I remember spending a summer in Swaziland and having a conversation about how, in spite of all the negative effects, colonialism was ultimately a good thing because it saved Africans from their unprogressive culture. Just recently, I heard the argument that, in spite of the oppression that resulted from the hierarchy formed in the patristic period (in church history), it was ultimately a good thing because it saved Christianity from remaining a “folk religion.” This disturbs me, and despite many of my concerns about sometimes ideological nature of “primitivism”, I nonetheless think it presents an important challenge to civilization that needs to be wrestled with. Consequently, I will (with a hesitant mistrust of labels) come out now as an advocate of the primitivist critique. I say that simply meaning that I think our love affair with the civilization needs to be questioned, and so far I’ve enjoyed the depth of questioning that results when we are willing to go so far as to engage the idea that a pre-civ lifestyle is the healthiest alternative.
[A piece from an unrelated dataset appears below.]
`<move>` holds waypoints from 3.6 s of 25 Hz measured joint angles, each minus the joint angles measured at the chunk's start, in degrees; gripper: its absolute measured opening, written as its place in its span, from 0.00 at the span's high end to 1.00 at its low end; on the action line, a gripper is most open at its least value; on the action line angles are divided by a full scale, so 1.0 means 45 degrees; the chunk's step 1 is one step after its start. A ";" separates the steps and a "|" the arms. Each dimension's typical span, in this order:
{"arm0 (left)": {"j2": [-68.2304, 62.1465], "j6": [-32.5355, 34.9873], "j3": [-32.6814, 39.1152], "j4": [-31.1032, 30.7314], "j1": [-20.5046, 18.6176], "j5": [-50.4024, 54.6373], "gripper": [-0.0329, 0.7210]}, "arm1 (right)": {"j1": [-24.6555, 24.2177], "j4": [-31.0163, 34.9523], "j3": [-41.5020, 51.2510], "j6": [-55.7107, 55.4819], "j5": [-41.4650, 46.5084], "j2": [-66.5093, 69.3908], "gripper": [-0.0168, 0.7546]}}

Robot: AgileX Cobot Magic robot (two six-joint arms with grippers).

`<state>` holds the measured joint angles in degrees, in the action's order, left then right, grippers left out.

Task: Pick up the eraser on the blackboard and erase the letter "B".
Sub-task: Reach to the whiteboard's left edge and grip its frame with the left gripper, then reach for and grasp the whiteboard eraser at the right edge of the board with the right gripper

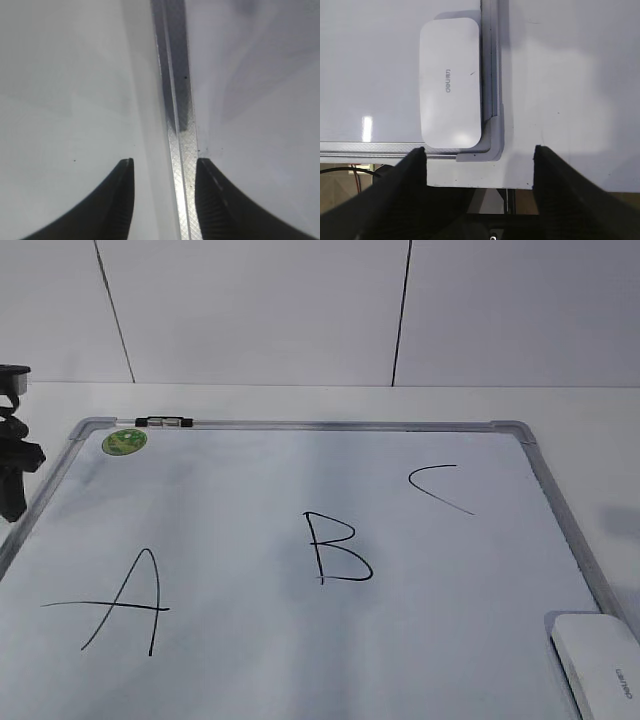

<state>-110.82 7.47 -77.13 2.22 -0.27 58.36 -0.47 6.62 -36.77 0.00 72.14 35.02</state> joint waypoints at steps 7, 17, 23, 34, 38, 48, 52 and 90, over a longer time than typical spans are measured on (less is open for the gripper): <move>-0.0581 0.0021 0.0000 0.0000 0.0000 0.0118 0.56 | 0.0000 0.0000 0.0000 0.0000 -0.0022 0.0000 0.30; -0.0950 0.0025 -0.0026 0.0022 0.0000 0.0118 0.56 | 0.0000 0.0000 0.0000 0.0000 -0.0022 0.0000 0.30; -0.1061 0.0048 -0.0138 0.0182 0.0000 0.0330 0.65 | 0.0000 0.0000 0.0000 0.0000 -0.0022 0.0000 0.30; -0.1061 -0.0030 -0.0158 0.0400 0.0000 0.0373 0.91 | 0.0000 0.0000 0.0000 0.0000 -0.0022 0.0000 0.30; -0.1061 -0.0080 -0.0158 0.0424 -0.0003 0.0373 0.91 | 0.0000 0.0120 0.0000 -0.0149 -0.0022 0.0000 0.30; -0.1061 -0.0108 -0.0158 0.0472 -0.0025 0.0373 0.92 | 0.0000 0.1116 0.0000 -0.0533 -0.0046 0.1701 0.10; -0.1061 -0.0108 -0.0158 0.0570 -0.0025 0.0373 0.92 | 0.0000 0.1869 0.0000 0.0000 -0.0066 0.2665 0.10; -0.1061 -0.0108 -0.0158 0.0658 -0.0050 0.0279 0.92 | 0.2829 -0.0117 -0.1328 -0.0990 -0.3389 1.0108 0.10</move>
<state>-115.60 6.99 -77.84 5.18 -0.49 59.61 12.26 6.09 -42.74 -4.46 56.89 80.50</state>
As I mentioned above, primitivism is the perspective I developed while studying Anthropology. According to primitivism.com (a website with several interesting articles on the subject), primitivism is “the pursuit of ways of life running counter to the development of technology, its alienating antecedents, and the ensemble of changes wrought by both.” Dictionary.com’s definition (which I also think is a good one) is: “a recurrent theory or belief, as in philosophy or art, that the qualities of primitive or chronologically early cultures are superior to those of contemporary civilization.”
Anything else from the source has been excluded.